● **Exercise**:
Go through the entries below from the first line and output each one exactly, up to and including the line with "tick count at".
-- Dataset records follows --
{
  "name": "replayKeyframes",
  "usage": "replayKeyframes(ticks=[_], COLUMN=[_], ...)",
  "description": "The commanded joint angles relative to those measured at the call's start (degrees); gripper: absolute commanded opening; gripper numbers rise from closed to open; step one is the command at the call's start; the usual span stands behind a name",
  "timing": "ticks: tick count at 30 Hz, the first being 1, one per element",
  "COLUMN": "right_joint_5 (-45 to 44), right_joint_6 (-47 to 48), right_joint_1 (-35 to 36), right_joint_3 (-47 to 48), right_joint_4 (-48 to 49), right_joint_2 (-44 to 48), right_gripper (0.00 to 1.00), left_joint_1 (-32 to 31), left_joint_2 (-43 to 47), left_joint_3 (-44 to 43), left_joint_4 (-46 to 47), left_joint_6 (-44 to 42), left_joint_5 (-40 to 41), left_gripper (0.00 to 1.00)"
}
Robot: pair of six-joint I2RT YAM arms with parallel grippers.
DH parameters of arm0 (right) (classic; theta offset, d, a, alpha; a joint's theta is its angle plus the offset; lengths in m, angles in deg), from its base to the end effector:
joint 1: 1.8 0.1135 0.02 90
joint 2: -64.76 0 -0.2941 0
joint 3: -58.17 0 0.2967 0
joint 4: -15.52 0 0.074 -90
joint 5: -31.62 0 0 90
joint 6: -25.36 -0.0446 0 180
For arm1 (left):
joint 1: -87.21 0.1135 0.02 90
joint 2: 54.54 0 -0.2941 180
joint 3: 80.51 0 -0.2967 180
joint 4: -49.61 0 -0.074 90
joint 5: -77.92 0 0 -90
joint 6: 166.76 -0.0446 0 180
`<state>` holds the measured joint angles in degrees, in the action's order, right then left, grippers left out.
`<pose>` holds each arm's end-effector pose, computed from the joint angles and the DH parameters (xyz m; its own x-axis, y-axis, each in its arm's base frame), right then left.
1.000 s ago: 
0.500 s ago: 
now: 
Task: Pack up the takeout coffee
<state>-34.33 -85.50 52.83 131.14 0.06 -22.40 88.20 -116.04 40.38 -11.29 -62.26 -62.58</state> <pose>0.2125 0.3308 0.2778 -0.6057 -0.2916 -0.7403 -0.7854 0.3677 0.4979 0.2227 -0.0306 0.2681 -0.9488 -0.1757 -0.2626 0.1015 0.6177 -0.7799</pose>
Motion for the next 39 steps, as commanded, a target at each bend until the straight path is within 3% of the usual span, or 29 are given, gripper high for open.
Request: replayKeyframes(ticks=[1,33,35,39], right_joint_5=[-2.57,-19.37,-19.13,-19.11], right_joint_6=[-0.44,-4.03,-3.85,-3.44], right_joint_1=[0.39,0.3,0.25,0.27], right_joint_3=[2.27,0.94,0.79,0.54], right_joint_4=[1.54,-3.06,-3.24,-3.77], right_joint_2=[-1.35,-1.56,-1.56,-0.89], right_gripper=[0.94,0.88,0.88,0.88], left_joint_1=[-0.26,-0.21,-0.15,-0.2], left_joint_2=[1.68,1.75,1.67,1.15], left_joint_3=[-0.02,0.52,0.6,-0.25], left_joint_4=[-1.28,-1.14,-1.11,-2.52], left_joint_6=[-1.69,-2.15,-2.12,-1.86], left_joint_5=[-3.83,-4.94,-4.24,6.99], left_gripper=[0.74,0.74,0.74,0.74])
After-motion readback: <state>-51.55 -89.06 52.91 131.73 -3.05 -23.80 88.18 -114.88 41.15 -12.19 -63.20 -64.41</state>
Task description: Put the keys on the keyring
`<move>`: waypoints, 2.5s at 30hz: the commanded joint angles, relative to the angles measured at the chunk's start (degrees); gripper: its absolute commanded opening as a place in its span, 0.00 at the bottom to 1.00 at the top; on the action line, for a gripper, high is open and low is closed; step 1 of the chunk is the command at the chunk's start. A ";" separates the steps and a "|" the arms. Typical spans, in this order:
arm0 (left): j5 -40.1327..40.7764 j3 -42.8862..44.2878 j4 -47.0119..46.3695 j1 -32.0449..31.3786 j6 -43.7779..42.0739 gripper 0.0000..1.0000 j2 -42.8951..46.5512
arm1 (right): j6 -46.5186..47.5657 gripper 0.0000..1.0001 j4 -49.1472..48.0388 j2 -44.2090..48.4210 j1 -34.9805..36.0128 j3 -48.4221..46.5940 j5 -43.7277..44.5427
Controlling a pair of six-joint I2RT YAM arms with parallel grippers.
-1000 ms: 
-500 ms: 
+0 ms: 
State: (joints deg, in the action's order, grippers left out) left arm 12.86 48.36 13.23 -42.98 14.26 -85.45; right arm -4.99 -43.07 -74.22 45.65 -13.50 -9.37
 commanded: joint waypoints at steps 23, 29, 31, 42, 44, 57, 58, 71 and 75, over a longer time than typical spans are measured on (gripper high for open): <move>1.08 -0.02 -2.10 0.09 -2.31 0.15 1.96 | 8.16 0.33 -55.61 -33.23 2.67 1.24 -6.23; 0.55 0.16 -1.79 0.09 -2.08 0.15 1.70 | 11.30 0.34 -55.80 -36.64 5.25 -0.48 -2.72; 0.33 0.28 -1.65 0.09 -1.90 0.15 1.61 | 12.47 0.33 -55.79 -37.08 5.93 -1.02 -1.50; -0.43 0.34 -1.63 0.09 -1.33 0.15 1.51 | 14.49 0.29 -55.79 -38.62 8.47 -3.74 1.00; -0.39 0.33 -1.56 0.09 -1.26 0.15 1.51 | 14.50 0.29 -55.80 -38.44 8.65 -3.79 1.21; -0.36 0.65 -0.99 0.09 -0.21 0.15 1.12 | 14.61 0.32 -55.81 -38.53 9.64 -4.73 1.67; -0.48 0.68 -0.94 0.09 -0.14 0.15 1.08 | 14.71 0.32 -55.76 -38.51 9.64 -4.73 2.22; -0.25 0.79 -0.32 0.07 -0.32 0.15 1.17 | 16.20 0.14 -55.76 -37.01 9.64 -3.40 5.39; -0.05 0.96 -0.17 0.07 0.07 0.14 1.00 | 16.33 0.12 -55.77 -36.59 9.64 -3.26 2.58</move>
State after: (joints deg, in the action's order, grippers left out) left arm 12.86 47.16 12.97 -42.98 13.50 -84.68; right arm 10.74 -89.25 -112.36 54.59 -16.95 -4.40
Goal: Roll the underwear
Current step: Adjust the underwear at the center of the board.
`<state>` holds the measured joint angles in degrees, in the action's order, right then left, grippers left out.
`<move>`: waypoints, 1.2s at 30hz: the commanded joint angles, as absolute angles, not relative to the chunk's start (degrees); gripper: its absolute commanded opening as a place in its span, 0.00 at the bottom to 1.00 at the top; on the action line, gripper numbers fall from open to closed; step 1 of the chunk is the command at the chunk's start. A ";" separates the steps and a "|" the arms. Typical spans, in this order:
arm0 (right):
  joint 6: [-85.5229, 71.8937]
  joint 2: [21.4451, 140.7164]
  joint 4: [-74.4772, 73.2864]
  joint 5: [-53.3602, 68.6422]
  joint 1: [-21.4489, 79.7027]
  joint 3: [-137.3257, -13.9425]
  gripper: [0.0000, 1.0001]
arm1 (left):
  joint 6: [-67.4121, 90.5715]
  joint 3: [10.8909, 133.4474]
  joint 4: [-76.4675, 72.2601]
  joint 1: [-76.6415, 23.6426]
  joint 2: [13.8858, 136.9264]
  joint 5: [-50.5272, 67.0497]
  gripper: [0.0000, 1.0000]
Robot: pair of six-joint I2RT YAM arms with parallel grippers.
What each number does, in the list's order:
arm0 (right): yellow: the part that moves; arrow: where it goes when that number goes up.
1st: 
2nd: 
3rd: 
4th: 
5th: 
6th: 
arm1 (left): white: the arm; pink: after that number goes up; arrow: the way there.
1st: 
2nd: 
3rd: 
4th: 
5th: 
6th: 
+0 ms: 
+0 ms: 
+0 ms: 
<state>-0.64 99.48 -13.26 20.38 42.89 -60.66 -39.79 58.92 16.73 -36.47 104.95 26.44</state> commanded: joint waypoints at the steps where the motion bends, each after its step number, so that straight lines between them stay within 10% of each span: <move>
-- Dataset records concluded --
● **Exercise result**:
{
  "name": "replayKeyframes",
  "usage": "replayKeyframes(ticks=[_], COLUMN=[_], ...)",
  "description": "The commanded joint angles relative to those measured at the call's start (degrees); gripper: absolute commanded opening; gripper numbers rise from closed to open; step one is the command at the call's start; the usual span stands behind a name",
  "timing": "ticks: tick count at 30 Hz, the first being 1, one per element",

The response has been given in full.